### YOUR INSTRUCTIONS
Print all of the data exactly, with no line missing.

== == ==

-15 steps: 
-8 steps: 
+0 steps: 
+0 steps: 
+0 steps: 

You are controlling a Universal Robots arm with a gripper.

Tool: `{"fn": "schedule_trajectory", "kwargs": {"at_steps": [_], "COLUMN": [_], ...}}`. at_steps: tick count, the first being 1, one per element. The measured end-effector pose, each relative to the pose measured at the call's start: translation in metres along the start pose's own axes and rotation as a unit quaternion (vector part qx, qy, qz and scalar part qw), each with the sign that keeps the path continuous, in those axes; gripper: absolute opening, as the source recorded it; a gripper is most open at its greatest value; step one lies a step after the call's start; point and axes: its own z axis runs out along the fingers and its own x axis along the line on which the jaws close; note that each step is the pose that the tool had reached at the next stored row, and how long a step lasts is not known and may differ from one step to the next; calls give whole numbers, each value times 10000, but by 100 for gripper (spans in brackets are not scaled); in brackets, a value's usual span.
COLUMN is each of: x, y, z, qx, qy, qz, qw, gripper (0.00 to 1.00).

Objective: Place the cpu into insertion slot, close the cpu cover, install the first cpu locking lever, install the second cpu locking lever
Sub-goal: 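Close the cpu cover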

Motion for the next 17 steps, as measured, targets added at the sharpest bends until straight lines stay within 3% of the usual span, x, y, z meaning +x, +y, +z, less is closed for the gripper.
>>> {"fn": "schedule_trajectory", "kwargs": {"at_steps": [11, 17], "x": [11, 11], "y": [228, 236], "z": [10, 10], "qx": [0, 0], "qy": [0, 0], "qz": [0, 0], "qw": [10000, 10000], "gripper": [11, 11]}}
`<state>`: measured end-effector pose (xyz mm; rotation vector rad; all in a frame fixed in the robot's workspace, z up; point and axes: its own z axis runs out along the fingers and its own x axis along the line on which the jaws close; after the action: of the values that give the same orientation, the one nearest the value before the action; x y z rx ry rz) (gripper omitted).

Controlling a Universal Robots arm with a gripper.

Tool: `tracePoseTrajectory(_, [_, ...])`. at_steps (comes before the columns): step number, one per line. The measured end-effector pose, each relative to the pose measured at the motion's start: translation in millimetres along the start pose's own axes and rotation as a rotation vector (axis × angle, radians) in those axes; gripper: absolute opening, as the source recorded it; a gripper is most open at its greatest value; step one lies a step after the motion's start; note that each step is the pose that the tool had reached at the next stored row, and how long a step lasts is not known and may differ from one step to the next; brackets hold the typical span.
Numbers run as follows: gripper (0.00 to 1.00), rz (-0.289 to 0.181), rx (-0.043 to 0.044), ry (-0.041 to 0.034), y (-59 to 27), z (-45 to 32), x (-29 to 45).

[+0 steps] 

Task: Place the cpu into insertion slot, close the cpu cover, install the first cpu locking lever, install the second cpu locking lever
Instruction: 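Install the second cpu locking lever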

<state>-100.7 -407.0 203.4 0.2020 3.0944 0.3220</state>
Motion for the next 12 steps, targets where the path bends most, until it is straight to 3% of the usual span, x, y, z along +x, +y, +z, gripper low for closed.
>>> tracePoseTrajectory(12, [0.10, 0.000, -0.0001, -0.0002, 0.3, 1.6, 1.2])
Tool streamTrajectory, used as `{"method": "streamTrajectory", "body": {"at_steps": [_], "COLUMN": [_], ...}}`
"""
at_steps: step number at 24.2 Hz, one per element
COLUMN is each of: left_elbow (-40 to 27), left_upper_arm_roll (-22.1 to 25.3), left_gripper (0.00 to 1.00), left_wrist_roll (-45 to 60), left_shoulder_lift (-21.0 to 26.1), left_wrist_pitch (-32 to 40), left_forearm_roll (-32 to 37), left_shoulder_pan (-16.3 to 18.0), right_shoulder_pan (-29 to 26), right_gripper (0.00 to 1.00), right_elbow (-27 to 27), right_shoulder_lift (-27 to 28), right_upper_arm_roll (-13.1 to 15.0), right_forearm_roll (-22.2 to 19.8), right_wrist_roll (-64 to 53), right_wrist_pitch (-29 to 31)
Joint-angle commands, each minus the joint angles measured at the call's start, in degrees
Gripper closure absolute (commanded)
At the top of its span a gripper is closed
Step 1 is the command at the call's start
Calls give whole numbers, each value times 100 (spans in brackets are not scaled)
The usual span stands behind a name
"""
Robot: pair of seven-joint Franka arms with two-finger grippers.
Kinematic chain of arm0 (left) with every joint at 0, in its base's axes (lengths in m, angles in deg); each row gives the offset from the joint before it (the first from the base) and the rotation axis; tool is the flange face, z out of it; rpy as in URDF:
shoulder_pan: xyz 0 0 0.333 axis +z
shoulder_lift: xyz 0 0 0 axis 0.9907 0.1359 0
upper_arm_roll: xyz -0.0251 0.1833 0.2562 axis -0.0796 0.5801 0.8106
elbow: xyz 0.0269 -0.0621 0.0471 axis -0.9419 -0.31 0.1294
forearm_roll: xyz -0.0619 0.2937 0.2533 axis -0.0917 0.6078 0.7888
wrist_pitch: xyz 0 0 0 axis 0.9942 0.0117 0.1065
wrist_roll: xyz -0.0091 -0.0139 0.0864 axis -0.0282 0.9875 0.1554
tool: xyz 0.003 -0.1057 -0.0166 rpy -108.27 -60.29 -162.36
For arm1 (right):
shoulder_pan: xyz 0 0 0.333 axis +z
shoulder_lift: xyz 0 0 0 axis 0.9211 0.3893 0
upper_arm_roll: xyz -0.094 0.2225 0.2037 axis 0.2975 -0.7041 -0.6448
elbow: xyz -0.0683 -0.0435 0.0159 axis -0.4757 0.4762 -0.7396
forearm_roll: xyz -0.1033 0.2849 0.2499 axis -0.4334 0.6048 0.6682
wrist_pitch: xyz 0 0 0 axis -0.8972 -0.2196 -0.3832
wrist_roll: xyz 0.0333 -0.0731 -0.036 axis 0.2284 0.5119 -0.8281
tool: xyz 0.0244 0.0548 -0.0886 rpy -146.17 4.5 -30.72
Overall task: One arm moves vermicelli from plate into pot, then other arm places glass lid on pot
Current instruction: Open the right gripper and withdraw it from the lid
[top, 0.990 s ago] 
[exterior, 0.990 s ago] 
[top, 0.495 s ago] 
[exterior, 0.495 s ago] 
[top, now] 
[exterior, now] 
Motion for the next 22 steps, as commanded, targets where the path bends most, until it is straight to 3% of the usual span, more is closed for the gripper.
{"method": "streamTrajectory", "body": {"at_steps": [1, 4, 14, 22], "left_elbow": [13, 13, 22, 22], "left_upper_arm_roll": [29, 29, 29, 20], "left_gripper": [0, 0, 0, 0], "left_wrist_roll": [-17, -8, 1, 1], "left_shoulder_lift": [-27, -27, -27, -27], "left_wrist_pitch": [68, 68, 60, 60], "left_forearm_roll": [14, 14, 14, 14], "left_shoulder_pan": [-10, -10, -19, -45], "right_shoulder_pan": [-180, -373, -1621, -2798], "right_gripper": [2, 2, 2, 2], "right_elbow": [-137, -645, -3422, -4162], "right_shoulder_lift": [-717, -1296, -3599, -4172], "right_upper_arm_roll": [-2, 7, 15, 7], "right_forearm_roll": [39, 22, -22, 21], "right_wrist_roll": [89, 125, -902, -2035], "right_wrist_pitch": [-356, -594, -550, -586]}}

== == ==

### SOLUTION FOR THIS TASK
-15 steps: 
-8 steps: 
+0 steps: 
+0 steps: 
+0 steps: 

You are controlling a Universal Robots arm with a gripper.

Tool: `{"fn": "schedule_trajectory", "kwargs": {"at_steps": [_], "COLUMN": [_], ...}}`. at_steps: tick count, the first being 1, one per element. The measured end-effector pose, each relative to the pose measured at the call's start: translation in metres along the start pose's own axes and rotation as a unit quaternion (vector part qx, qy, qz and scalar part qw), each with the sign that keeps the path continuous, in those axes; gripper: absolute opening, as the source recorded it; a gripper is most open at its greatest value; step one lies a step after the call's start; point and axes: its own z axis runs out along the fingers and its own x axis along the line on which the jaws close; note that each step is the pose that the tool had reached at the next stored row, and how long a step lasts is not known and may differ from one step to the next; calls give whole numbers, each value times 10000, but by 100 for gripper (spans in brackets are not scaled); in brackets, a value's usual span.
COLUMN is each of: x, y, z, qx, qy, qz, qw, gripper (0.00 to 1.00).

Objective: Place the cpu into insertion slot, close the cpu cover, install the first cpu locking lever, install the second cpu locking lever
Sub-goal: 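Close the cpu cover
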
Motion for the next 17 steps, as measured, targets added at the sharpest bends until straight lines stay within 3% of the usual span, x, y, z meaning +x, +y, +z, less is closed for the gripper.
>>> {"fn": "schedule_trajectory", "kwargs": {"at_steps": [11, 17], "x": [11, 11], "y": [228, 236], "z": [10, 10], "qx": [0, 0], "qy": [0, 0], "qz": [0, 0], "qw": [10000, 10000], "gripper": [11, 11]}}
`<state>`: measured end-effector pose (xyz mm; rotation vector rad; all in a frame fixed in the robot's workspace, z up; point and axes: its own z axis runs out along the fingers and its own x axis along the line on which the jaws close; after the action: of the values that give the same orientation, the one nearest the value before the action; x y z rx ry rz) (gripper omitted).

Controlling a Universal Robots arm with a gripper.

Tool: `tracePoseTrajectory(_, [_, ...])`. at_steps (comes before the columns): step number, one per line. The measured end-effector pose, each relative to the pose measured at the motion's start: translation in millimetres along the start pose's own axes and rotation as a rotation vector (axis × angle, radians) in those axes; gripper: absolute opening, as the source recorded it; a gripper is most open at its greatest value; step one lies a step after the motion's start; note that each step is the pose that the tool had reached at the next stored row, and how long a step lasts is not known and may differ from one step to the next; brackets hold the typical span.
Numbers run as follows: gripper (0.00 to 1.00), rz (-0.289 to 0.181), rx (-0.043 to 0.044), ry (-0.041 to 0.034), y (-59 to 27), z (-45 to 32), x (-29 to 45).

[+0 steps] 

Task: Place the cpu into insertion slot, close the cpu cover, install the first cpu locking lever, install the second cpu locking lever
Instruction: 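Install the second cpu locking lever
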
<state>-100.7 -407.0 203.4 0.2020 3.0944 0.3220</state>
Motion for the next 12 steps, targets where the path bends most, until it is straight to 3% of the usual span, x, y, z along +x, +y, +z, gripper low for closed.
>>> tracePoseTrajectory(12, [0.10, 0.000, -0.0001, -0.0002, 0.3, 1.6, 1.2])
Tool streamTrajectory, used as `{"method": "streamTrajectory", "body": {"at_steps": [_], "COLUMN": [_], ...}}`
"""
at_steps: step number at 24.2 Hz, one per element
COLUMN is each of: left_elbow (-40 to 27), left_upper_arm_roll (-22.1 to 25.3), left_gripper (0.00 to 1.00), left_wrist_roll (-45 to 60), left_shoulder_lift (-21.0 to 26.1), left_wrist_pitch (-32 to 40), left_forearm_roll (-32 to 37), left_shoulder_pan (-16.3 to 18.0), right_shoulder_pan (-29 to 26), right_gripper (0.00 to 1.00), right_elbow (-27 to 27), right_shoulder_lift (-27 to 28), right_upper_arm_roll (-13.1 to 15.0), right_forearm_roll (-22.2 to 19.8), right_wrist_roll (-64 to 53), right_wrist_pitch (-29 to 31)
Joint-angle commands, each minus the joint angles measured at the call's start, in degrees
Gripper closure absolute (commanded)
At the top of its span a gripper is closed
Step 1 is the command at the call's start
Calls give whole numbers, each value times 100 (spans in brackets are not scaled)
The usual span stands behind a name
"""
Robot: pair of seven-joint Franka arms with two-finger grippers.
Kinematic chain of arm0 (left) with every joint at 0, in its base's axes (lengths in m, angles in deg); each row gives the offset from the joint before it (the first from the base) and the rotation axis; tool is the flange face, z out of it; rpy as in URDF:
shoulder_pan: xyz 0 0 0.333 axis +z
shoulder_lift: xyz 0 0 0 axis 0.9907 0.1359 0
upper_arm_roll: xyz -0.0251 0.1833 0.2562 axis -0.0796 0.5801 0.8106
elbow: xyz 0.0269 -0.0621 0.0471 axis -0.9419 -0.31 0.1294
forearm_roll: xyz -0.0619 0.2937 0.2533 axis -0.0917 0.6078 0.7888
wrist_pitch: xyz 0 0 0 axis 0.9942 0.0117 0.1065
wrist_roll: xyz -0.0091 -0.0139 0.0864 axis -0.0282 0.9875 0.1554
tool: xyz 0.003 -0.1057 -0.0166 rpy -108.27 -60.29 -162.36
For arm1 (right):
shoulder_pan: xyz 0 0 0.333 axis +z
shoulder_lift: xyz 0 0 0 axis 0.9211 0.3893 0
upper_arm_roll: xyz -0.094 0.2225 0.2037 axis 0.2975 -0.7041 -0.6448
elbow: xyz -0.0683 -0.0435 0.0159 axis -0.4757 0.4762 -0.7396
forearm_roll: xyz -0.1033 0.2849 0.2499 axis -0.4334 0.6048 0.6682
wrist_pitch: xyz 0 0 0 axis -0.8972 -0.2196 -0.3832
wrist_roll: xyz 0.0333 -0.0731 -0.036 axis 0.2284 0.5119 -0.8281
tool: xyz 0.0244 0.0548 -0.0886 rpy -146.17 4.5 -30.72
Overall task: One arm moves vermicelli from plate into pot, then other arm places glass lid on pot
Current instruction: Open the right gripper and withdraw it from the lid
[top, 0.990 s ago] 
[exterior, 0.990 s ago] 
[top, 0.495 s ago] 
[exterior, 0.495 s ago] 
[top, now] 
[exterior, now] 
Motion for the next 22 steps, as commanded, targets where the path bends most, until it is straight to 3% of the usual span, more is closed for the gripper.
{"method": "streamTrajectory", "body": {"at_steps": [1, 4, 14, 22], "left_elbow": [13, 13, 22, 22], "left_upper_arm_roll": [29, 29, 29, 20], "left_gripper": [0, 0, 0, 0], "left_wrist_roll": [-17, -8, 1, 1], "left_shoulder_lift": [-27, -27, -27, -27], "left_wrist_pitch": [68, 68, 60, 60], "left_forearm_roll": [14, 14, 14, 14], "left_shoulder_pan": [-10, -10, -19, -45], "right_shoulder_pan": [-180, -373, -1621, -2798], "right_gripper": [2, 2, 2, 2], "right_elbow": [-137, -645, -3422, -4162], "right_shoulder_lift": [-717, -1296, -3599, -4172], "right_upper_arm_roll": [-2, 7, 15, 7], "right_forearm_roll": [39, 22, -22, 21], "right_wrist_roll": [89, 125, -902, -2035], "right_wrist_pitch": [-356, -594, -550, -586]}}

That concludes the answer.